In an Alabama reapportionment case known as Reynolds v. Sims, he won a 1964 US Supreme Court ruling that required voting districts to be equal in population, a blow to the political power of rural legislators who until then dominated the State House.

"It ended gerrymandering," said Richard Cohen, president of the Southern Poverty Law Center in Montgomery. "It became a bedrock principle for voting rights. It changed the complexion of the South and the country."

The case was one of a handful that made the "one man, one vote" principle part of federal law and protected the political voice of voters in growing urban centers.

Mr. Morgan's legal career with the ACLU included several important civil liberties cases of the 1960s. He successfully appealed to the US Supreme Court in 1966 on behalf of Bond, a black political leader who was refused a seat in the Georgia House of Representatives because of a statement opposing the Vietnam War.

"He was a giant who remade the South through the courtroom as Martin Luther King remade it through marching feet," Bond, the current chairman of the NAACP's national board, said Thursday.

Mr.
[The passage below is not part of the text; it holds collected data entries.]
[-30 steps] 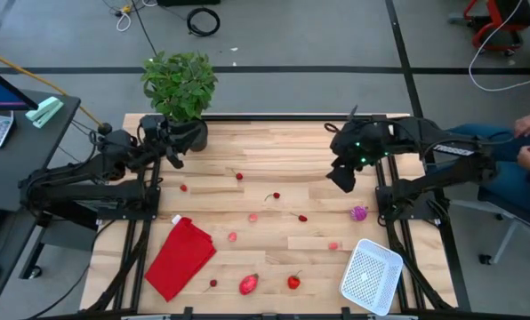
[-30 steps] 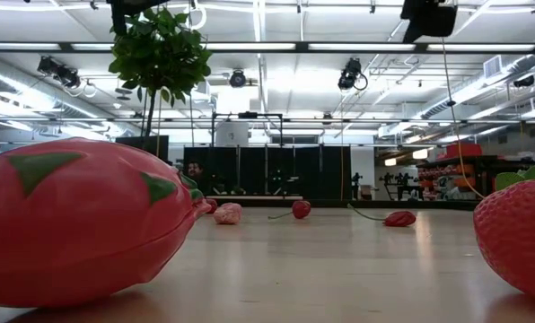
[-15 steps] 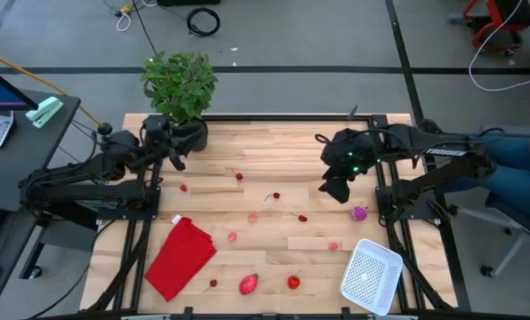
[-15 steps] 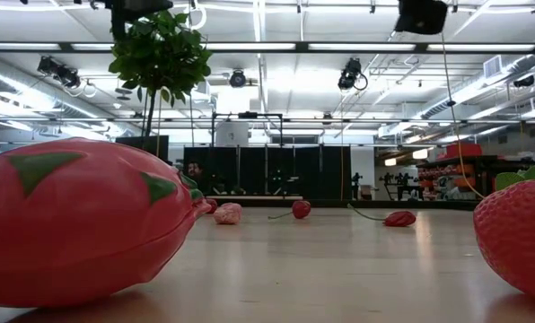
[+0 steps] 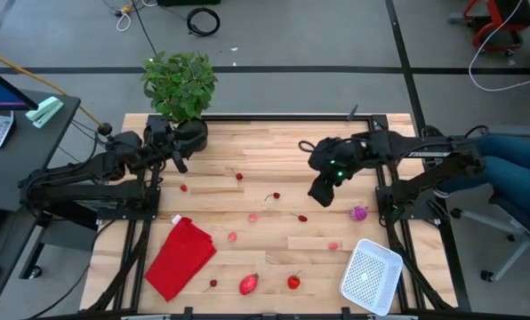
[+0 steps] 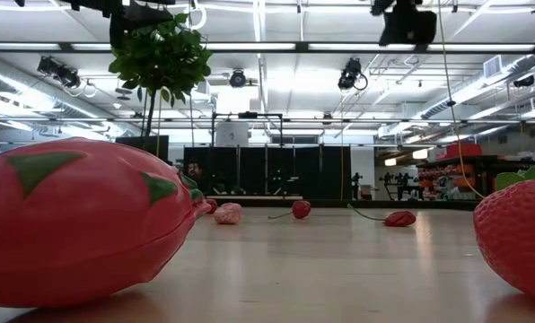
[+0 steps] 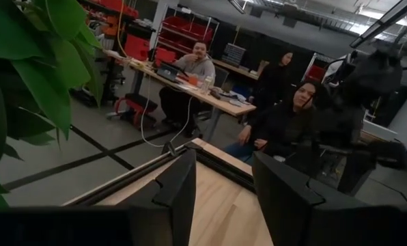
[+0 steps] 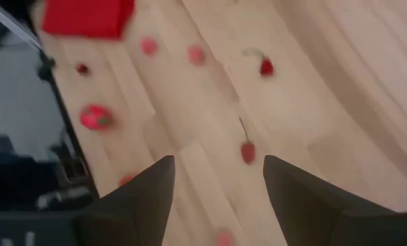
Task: Pick and placing Produce into tupperware
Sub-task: Put the purple onion into the white basket
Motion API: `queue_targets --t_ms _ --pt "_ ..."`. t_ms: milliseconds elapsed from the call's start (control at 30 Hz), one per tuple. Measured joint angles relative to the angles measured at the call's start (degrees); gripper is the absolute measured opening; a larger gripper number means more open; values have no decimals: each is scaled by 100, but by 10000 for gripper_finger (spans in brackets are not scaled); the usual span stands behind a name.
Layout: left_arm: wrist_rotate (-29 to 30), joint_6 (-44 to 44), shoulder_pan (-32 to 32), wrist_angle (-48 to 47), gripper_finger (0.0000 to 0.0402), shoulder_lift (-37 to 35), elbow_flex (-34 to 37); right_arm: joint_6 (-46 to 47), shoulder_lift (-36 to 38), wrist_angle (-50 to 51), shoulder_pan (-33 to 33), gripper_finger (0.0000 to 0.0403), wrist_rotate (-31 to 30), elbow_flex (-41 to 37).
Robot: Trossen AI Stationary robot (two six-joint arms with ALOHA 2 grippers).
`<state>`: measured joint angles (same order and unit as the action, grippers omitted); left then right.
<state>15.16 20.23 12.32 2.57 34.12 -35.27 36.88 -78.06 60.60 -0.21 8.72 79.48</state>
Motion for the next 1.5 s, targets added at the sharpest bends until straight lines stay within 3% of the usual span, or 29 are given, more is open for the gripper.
queue_targets --t_ms 233,433,733,1167,1500 --pt "0 -2 0 -52 155 -2 0 -66 -415 1489 -2 276 -61 0" --pt "-1 -3 0 -302 149 -1 0 398 -780 2411 3 316 -118 -2" --pt "0 9 0 -596 156 -2 0 1413 -1138 2472 6 327 -427 -4" --pt "-4 17 -2 -968 156 1 0 1837 -1612 2487 502 321 18 -26" --pt "-2 15 -2 -1315 150 1 0 3176 -1598 2312 647 321 627 -1248"
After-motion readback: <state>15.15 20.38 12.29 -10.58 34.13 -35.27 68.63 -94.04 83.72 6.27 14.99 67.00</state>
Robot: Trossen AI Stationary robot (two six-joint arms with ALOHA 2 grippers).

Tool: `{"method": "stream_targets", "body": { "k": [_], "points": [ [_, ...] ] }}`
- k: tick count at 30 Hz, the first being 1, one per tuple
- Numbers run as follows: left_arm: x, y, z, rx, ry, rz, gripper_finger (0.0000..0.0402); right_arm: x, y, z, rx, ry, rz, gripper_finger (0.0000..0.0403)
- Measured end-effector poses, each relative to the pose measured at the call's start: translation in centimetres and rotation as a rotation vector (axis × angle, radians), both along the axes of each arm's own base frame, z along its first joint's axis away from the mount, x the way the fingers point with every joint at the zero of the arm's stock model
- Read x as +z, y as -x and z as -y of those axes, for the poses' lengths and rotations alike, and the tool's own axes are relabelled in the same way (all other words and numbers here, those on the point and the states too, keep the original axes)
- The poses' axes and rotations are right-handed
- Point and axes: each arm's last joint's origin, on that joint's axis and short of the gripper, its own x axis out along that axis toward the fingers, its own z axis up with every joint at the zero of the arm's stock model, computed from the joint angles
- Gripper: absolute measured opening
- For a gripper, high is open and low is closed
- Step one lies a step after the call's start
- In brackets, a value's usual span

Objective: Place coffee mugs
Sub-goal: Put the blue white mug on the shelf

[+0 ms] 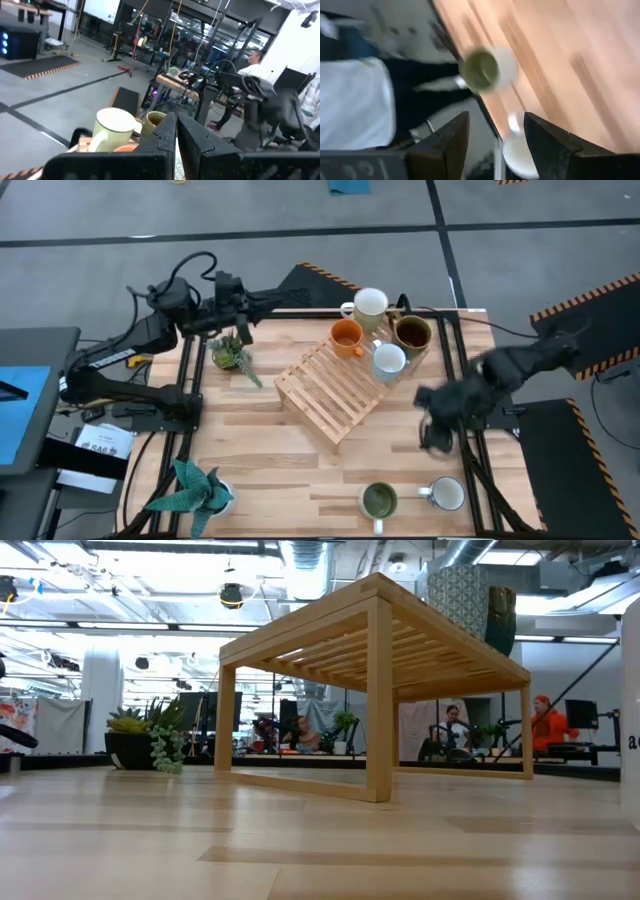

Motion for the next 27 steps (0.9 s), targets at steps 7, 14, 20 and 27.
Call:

Morgan was part of the Ali legal team that successfully appealed to the US Supreme Court after the heavyweight boxing champion was convicted of draft evasion in 1967. Ali was stripped of his world title when he cited his religious beliefs in refusing to serve in the military during the Vietnam War.

Mr. Morgan also represented high-profile antiwar defendants including Army Captain Howard Levy, a physician court-martialed in 1967 for refusing to train Green Berets for service in Vietnam. He wrote "One Man One Voice" about his experiences from 1964 to 1976.

"He was like Forrest Gump. He intersected with all these turning points in history," said Diane McWhorter, author of the Pulitzer Prize-winning "Carry Me Home: Birmingham, Alabama - The Climactic Battle of the Civil Rights Revolution."

Mr. Morgan worked with the ACLU in Washington for several years, but left to form his own firm in 1977 after disagreements with the agency. His client list raised eyebrows among some liberals - he did legal work for former attorney general John Mitchell, trying unsuccessfully to reduce his prison term for Watergate crimes.